Edmonton-made app makes it easier for citizen scientists to count birds
Edmonton-based Punchcard Systems has developed NatureCounts, an app that makes counting birds easier for citizen scientists and helps enhance conservation data collection in the process.
"Birds, and the migratory patterns of birds, and how birds interact with our ecology, is actually a bit of, we'll say, a 'canary (in the coal mine)' when it comes to things like climate change," Sam Jenkins, managing partner at Punchcard Systems, told Taproot.
The app, created in partnership with Birds Canada, currently supports 70 different research protocols across North America and is aimed more at citizen scientists and birdwatching hobbyists than academics. Users can sign up for a point count event, where they record all birds they see or hear for a period of time.
The app replaces the traditional paper-based method, where bird watchers would take a stopwatch, pen, and paper and monitor birds from a fixed location for a set period of time to track biodiversity data. "Now, there can be multiple locations in a watch, and the research can move around a lot more freely. It adds a lot more flexibility," Jenkins said. "If you're doing a watch and you need to move because of something outside of your control, that movement is also easier to capture as well, and it creates a more 'three-dimensional' approach to how that data is being collected, rather than just a single point in time and space."
The app uses GPS and satellite imagery and does away with some of the shorthand that other research methods use, which may act as a barrier to citizen scientists. "We've reduced some of that friction in terms of what you would have to know to be able to participate in the study," Jenkins said. "You can very much be a novice participant rather than an expert researcher."

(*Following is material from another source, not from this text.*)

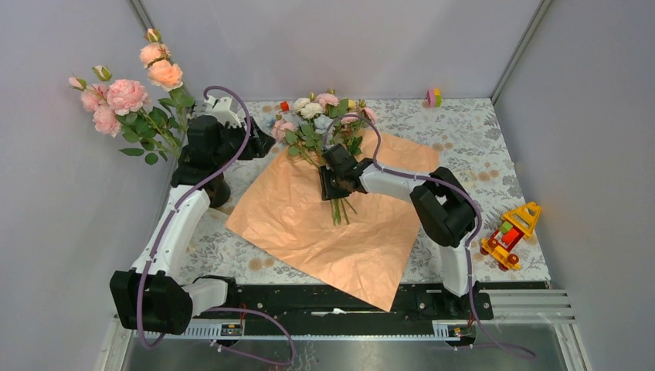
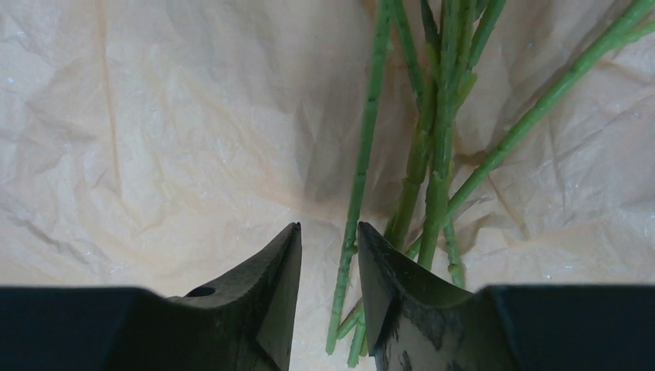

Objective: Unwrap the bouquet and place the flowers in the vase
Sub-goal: Pick up the fake flower from the wrapping paper.

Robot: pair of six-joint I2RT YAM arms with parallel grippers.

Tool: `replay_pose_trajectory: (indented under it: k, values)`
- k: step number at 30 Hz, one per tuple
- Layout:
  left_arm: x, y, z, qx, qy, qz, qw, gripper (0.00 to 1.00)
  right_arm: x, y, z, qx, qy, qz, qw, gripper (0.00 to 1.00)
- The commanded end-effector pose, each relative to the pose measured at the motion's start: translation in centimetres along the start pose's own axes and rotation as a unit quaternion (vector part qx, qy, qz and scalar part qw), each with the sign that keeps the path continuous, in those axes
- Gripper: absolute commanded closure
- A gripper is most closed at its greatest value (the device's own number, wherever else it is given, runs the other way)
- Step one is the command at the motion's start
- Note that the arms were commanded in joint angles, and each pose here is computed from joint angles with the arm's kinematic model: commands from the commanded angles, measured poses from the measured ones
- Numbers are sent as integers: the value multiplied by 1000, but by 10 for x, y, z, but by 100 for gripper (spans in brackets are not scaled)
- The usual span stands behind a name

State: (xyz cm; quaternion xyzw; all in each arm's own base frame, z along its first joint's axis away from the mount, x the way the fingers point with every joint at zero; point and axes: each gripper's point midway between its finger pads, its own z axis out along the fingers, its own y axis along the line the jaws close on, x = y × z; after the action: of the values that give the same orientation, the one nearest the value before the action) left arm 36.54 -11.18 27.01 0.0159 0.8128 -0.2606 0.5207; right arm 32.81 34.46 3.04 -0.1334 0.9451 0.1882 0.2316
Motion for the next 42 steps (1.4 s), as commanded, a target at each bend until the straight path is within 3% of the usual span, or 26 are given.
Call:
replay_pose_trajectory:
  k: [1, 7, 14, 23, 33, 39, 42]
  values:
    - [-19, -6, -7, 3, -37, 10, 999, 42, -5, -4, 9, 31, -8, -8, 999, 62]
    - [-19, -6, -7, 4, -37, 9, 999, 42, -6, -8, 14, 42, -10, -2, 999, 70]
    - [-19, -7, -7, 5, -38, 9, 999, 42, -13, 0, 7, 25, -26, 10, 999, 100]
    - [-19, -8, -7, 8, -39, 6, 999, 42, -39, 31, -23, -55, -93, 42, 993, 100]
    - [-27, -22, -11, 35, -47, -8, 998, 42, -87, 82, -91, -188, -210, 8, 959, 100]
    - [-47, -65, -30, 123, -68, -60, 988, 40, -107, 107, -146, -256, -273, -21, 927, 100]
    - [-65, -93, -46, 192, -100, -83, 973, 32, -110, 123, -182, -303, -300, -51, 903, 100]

Bird counting is important research on a species level and for the whole ecosystem, Jenkins said. Knowing where animals are can help researchers understand whether a species is reproducing and if their habitat is moving. On a wider scale, the movements of animals can show changing patterns. "As we're seeing temperatures change, cooling, heating, we see patterns get interrupted. That data, when a researcher is able to look at it en masse based on a lot of people submitting data, you can see better patterns, and those patterns can be used to be able to either predict or understand the changes to our natural environment."

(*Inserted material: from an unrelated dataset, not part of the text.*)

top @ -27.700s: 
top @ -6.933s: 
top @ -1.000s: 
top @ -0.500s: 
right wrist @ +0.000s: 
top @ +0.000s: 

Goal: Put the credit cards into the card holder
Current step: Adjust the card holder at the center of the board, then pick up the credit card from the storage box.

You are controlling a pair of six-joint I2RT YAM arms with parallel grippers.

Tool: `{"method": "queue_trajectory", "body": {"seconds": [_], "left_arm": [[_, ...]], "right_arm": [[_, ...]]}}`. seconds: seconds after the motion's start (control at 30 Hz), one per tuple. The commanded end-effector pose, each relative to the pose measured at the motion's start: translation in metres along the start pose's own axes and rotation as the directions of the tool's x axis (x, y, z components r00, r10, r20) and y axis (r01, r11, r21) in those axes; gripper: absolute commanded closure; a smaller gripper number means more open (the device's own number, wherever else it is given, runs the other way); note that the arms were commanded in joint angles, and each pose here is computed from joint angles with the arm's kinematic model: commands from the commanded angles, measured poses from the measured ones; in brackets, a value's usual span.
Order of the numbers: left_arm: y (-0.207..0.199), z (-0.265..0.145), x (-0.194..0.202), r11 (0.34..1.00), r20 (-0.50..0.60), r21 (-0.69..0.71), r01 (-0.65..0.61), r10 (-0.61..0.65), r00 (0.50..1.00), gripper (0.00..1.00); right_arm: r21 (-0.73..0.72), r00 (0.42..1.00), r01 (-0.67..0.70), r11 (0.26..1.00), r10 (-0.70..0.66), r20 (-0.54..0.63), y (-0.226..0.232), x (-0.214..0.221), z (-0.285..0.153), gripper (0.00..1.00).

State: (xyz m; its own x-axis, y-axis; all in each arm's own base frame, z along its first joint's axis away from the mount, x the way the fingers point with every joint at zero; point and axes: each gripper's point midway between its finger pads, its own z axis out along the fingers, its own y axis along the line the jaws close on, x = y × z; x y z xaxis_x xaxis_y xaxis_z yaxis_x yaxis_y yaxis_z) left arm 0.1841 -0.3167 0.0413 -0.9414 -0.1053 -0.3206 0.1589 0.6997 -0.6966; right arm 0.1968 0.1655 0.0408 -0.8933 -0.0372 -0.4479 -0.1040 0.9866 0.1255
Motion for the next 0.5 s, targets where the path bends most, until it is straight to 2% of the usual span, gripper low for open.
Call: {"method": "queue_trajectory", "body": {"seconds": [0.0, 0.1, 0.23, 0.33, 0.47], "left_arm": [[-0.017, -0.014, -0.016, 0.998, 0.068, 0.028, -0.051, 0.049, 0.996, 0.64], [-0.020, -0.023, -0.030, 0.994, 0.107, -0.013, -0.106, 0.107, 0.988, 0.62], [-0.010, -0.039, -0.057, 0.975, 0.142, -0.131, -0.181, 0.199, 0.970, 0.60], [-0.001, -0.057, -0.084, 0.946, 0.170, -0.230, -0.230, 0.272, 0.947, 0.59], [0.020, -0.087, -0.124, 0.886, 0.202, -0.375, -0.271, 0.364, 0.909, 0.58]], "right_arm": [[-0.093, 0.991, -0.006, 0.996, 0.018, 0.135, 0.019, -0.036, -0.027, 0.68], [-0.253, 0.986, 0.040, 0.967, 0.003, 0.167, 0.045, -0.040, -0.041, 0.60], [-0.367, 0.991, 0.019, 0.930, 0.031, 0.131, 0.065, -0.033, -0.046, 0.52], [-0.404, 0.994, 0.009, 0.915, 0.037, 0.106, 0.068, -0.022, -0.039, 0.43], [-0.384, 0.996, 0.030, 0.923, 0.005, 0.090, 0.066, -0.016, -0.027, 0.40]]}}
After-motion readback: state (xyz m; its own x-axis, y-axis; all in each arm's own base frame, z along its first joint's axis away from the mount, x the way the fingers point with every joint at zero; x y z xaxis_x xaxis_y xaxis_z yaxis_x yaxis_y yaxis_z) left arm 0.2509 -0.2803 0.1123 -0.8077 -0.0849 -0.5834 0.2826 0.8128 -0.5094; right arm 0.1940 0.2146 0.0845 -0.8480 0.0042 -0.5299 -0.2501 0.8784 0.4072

Early trials show that the technology introduced in the app has already saved the equivalent of five years of time that would have gone to manual data entry, a news release said.
"By reducing errors and delays in the data collection, researchers are getting cleaner, clearer data sets faster, which means that they can be looking at the research in a in a more predictable way, and they can be producing and publishing faster as well, which can then be used in real time more effectively by people who are creating change," Jenkins added.
Punchcard also recently developed Check the Label, a database that allows users to scan a product's universal product code to determine if it's Canadian. Jenkins said the company exists to "build software that really matters.
"Our goal is to work on projects that have a really tangible impact, and ... NatureCounts is a perfect example of where we are using digital transformation as a tool for really positive impact."